With 10,000 users at 500 customers in the petroleum, semiconductor, and pharmaceutical industries, Spotfire's software for data analysis and visualization was much on the minds of the audience at the Oracle event. That was because Oracle is building a variety of statistical, visualization, and analytical tools into its new database. The goal: to let customers leave their data in Oracle and never venture far for other applications or sources of data.

But Spotfire, from its presentation, appears to feel no heat from a potential rival. Presumably that is because the company thinks that its domain expertise will keep it a step ahead of Oracle's product developers and programmers. "Spotfire is about continuous data exploration and analysis," said Cotter. Basing Spotfire's DecisionSite tool on top of Oracle, he continued, lets Spotfire customers leverage IT infrastructure they already own.

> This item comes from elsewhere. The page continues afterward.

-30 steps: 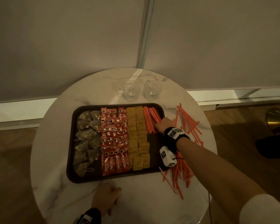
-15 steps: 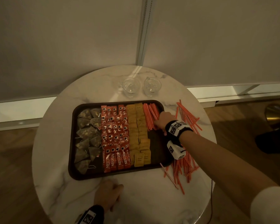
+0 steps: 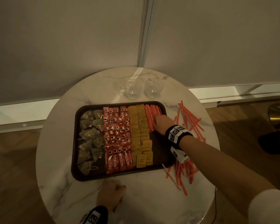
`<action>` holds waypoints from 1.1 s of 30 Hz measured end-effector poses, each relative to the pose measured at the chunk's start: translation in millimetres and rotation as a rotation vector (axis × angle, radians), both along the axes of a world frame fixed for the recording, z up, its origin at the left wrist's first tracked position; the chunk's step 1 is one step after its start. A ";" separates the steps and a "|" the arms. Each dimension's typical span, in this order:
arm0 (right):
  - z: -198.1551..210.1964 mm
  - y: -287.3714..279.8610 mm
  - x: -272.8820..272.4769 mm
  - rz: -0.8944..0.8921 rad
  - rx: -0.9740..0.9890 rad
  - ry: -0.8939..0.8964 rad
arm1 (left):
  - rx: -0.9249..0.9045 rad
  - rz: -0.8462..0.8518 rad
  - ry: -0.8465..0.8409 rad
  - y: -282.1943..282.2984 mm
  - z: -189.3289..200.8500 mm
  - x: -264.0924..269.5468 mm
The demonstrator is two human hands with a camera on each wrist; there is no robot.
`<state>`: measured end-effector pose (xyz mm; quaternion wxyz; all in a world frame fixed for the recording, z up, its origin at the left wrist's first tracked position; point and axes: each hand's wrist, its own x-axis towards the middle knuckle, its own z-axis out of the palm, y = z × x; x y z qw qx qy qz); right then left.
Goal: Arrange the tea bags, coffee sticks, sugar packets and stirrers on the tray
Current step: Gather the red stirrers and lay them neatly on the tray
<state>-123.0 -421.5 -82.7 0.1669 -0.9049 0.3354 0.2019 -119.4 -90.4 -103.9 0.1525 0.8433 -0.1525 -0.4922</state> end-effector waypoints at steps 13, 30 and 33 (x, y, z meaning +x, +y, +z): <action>-3.9 76.5 -224.5 -0.921 0.369 -0.457 | -0.099 0.015 0.036 6.6 -15.5 -3.1; -21.4 125.4 -269.9 -0.847 0.451 -0.103 | -0.109 0.095 0.076 3.6 -6.4 -13.2; -16.7 119.2 -265.4 -0.971 0.552 -0.157 | -0.106 0.116 0.069 -0.4 -5.0 -19.3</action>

At the end of such testimonials, it was very difficult to see whether Oracle has a serious rival in the realm of databases for high-throughput drug discovery. With a well-known 70 percent market share, Oracle is starting to penetrate smaller labs in academia and nonprofit research institutes. Hegemony might be too strong a word; no advantage lasts forever. And getting Oracle to work as advertised remains challenging, time-consuming and costly.

But for the biggest life science databases, Oracle's current strategy appears to be moving beyond the usual sniping with competitors. Rather, Oracle seems to be aiming to ingest more text, images, and other types of unstructured data not presently stored in relational databases -- and thereby increase the reach of its empire by making customers even more reliant on its tools.